Computational studies of structural properties of both calciumoxide and calcium suphide

Abstract

In this work, we are studying the properties of CaS and CaO structures in both atomistic simulation and Density Functional Theory. Defects formation (vacancies, impurity and interstitial) will be mechanism studied by using atomistic simulation method. In this approach, Mott-Littleton method will be used since it is a good ap- proach of defects studies, and further explanation will be given on how the introduction of defects contribute on the stability of the bulk material. Diffusion of different atoms from one lattice site via interstitial path to vacancy lattice site, and how it segregates through the material, is also part of this study. The surface properties will be studied using both methods mentioned. Surface energies calculations of different surface layers (e.g. CaS (100), CaS (110), CaS (111), CaO (100), CaO (110) and CaO (111)) is the approach we used to determine the most stable surface.
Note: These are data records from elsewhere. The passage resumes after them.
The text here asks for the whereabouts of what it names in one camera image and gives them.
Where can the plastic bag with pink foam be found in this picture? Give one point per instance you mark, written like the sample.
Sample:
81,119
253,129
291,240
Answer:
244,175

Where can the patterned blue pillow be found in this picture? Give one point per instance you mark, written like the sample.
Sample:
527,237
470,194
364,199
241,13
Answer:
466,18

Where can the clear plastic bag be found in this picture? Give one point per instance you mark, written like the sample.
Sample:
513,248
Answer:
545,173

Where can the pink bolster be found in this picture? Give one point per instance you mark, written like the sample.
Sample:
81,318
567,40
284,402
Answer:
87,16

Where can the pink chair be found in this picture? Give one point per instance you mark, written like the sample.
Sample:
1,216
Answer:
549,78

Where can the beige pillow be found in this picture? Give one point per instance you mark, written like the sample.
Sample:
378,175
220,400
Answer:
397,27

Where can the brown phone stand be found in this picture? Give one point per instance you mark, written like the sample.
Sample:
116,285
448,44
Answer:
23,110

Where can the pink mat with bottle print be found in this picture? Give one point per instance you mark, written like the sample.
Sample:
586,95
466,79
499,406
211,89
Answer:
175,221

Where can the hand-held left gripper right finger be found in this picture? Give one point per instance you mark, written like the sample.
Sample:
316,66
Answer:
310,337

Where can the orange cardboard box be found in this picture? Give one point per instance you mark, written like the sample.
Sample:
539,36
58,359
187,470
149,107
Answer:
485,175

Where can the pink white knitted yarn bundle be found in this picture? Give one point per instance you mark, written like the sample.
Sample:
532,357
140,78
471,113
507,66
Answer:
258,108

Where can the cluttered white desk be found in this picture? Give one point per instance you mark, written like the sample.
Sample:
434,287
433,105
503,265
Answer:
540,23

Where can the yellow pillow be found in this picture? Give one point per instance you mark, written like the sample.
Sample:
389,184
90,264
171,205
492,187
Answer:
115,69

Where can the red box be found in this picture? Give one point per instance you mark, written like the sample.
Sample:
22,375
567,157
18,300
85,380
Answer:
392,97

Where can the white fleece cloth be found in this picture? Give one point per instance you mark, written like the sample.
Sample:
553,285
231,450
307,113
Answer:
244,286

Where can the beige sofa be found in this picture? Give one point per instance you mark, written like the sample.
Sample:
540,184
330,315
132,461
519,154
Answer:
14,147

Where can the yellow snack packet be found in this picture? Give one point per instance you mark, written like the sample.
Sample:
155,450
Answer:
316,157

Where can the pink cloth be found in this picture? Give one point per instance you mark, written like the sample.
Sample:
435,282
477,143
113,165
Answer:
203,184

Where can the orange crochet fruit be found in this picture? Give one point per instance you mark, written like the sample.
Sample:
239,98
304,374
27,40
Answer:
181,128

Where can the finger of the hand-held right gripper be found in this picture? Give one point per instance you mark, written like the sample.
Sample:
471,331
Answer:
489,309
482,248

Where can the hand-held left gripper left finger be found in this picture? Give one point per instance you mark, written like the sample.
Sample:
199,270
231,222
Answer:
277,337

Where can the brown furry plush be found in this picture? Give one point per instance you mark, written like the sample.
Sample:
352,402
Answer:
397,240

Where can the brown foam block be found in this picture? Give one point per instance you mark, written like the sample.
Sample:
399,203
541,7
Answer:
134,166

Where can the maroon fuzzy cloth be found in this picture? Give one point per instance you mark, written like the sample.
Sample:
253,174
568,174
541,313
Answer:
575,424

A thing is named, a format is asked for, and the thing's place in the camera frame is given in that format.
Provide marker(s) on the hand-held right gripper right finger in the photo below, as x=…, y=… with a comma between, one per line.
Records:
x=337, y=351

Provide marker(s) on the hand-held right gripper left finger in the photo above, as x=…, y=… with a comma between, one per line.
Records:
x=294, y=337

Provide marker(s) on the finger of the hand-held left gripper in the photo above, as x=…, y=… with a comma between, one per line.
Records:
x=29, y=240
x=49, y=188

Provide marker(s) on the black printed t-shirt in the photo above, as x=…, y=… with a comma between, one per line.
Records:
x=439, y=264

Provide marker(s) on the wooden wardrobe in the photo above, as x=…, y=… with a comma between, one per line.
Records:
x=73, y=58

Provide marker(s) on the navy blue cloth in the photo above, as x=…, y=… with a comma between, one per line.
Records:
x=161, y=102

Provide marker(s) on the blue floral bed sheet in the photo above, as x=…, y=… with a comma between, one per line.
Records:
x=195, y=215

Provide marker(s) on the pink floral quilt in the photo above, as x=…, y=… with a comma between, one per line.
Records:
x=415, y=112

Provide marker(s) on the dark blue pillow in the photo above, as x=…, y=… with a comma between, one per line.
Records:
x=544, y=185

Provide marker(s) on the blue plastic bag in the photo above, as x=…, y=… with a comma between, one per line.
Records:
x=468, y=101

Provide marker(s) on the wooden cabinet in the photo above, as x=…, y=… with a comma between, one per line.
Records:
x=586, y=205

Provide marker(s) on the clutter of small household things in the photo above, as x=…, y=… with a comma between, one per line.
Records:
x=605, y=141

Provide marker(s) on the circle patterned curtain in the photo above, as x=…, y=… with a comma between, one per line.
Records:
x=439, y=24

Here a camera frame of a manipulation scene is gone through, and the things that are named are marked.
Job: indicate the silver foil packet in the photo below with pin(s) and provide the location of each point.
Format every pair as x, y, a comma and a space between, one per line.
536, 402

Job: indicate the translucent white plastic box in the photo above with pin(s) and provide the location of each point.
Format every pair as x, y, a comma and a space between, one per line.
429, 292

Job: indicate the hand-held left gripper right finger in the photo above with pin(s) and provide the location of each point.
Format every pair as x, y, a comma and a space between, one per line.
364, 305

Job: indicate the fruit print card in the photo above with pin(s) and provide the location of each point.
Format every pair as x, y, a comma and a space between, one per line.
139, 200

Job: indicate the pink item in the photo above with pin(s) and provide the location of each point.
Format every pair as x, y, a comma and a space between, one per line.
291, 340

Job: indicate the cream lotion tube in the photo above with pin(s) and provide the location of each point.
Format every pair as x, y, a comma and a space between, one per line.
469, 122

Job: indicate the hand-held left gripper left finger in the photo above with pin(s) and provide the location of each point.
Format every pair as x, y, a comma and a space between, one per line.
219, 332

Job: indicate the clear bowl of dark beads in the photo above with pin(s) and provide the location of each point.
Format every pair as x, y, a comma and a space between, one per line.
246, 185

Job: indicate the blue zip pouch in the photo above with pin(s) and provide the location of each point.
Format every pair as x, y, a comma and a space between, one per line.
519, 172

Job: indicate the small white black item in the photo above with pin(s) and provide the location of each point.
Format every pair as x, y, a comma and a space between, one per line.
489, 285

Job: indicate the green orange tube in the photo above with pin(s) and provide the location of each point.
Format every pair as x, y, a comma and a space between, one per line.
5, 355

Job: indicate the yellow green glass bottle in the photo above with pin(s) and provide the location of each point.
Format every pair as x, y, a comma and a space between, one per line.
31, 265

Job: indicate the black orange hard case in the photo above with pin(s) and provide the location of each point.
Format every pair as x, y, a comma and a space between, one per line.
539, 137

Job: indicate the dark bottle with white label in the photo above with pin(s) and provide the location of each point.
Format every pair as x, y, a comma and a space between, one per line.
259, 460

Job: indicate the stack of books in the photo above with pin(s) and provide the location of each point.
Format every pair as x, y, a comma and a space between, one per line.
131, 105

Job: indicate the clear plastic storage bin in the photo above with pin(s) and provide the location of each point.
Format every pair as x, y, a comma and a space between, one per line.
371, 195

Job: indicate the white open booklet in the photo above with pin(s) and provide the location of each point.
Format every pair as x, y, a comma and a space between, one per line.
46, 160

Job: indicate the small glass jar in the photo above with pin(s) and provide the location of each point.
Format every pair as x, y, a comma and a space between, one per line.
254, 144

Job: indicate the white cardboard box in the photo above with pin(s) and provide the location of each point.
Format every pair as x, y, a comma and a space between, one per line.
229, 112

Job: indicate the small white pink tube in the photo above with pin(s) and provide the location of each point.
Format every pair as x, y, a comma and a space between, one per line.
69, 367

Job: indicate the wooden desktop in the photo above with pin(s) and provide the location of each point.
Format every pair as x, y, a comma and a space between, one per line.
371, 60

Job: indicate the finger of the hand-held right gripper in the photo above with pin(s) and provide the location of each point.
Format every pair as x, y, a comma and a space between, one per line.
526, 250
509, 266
In atomistic simulation, we further studied how percentage coverage of atoms contributes on the stability of the surfaces. We further used Density Functional Theory to calculate surface energies of the above-mentioned surfaces. As in atomistic simulation method, we used surface ener- gies to determine the most stable surface. In DFT we used only the most stable surface of both CaS and CaO to study the adsorption of molecules, namely H2O, H2S, HS and S2 on CaO (100) and CaS (100). The most/least-adsorbed molecule on both surfaces is explained in this study.